Reproduce this listing from its first line through the line with "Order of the", inclusive, leaving out all that follows.

━━━ DATA SECTION ━━━

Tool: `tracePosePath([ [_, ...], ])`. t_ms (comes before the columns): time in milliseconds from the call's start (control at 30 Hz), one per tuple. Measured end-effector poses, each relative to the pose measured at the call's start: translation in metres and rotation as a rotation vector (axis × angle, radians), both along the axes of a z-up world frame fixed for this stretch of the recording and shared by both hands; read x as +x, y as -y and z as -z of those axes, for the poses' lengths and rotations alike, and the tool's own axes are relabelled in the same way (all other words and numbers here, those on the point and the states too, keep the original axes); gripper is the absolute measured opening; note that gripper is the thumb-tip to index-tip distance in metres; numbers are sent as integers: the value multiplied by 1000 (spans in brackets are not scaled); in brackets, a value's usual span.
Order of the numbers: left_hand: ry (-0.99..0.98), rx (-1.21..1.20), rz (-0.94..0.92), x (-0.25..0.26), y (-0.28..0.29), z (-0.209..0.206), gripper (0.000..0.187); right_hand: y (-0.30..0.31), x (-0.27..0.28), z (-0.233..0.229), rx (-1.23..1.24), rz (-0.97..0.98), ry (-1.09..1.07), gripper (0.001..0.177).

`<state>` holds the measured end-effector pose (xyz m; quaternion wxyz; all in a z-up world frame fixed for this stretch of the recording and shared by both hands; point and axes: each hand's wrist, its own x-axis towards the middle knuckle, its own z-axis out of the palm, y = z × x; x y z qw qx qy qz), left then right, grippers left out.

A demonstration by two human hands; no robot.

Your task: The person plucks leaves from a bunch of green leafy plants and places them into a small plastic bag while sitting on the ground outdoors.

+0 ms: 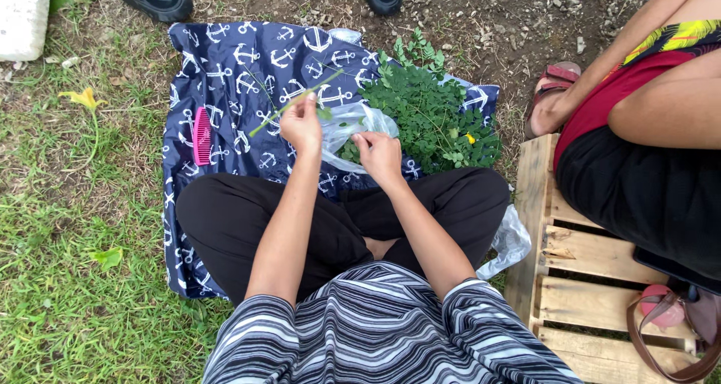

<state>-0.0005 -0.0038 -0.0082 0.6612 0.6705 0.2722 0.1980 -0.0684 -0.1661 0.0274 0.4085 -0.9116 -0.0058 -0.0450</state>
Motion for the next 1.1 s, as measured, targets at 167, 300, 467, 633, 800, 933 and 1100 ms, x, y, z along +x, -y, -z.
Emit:
tracePosePath([
  [167,-82,-41,-17,3,-6,6,20,10,-4,31,-195,-116,-45,25],
  [300,14,-125,68,-6,8,25,20,6,10,27,-337,-194,4,60],
  [467,27,-290,124,-12,30,40,22,-5,23,6,298,-146,16,42],
  [633,32,-343,125,-10,40,37,22,-9,30,11,542,47,-121,19],
  [800,52,-396,54,-3,31,39,22,-1,20,18,490,81,-93,14],
  [933,120,-467,16,11,4,43,21,9,7,35,300,138,-75,16],
  [1100,57,-424,49,5,1,45,22,12,8,46,-42,-114,-73,19],
])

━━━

- **RESPONSE AREA**:
Tool: `tracePosePath([ [_, ...], ])`. t_ms (comes before the columns): time in milliseconds from the call's start (control at 30 Hz), one per tuple. Measured end-effector poses, each relative to the pose measured at the call's start: translation in metres and rotation as a rotation vector (axis × angle, radians), both along the axes of a z-up world frame fixed for this stretch of the recording and shared by both hands; read x as +x, y as -y and z as -z of those axes, for the poses' lengths and rotations alike, and the tool's own axes are relabelled in the same way (all other words and numbers here, those on the point and the states too, keep the original axes); gripper is the absolute measured opening; note that gripper is the thumb-tip to index-tip distance in metres; numbers are sent as integers: the value multiplied by 1000 (spans in brackets are not scaled); in brackets, a value's usual span.
Order of the numbers: left_hand: ry (-0.99..0.98), rx (-1.21..1.20), rz (-0.94..0.92), x (-0.25..0.26), y (-0.28..0.29), z (-0.209..0.206), gripper (0.000..0.187); right_hand: y (-0.30..0.31), x (-0.27..0.28), z (-0.233..0.229), rx (-1.23..1.24), rz (-0.97..0.98), ry (-1.09..1.07), gripper (0.001..0.177).

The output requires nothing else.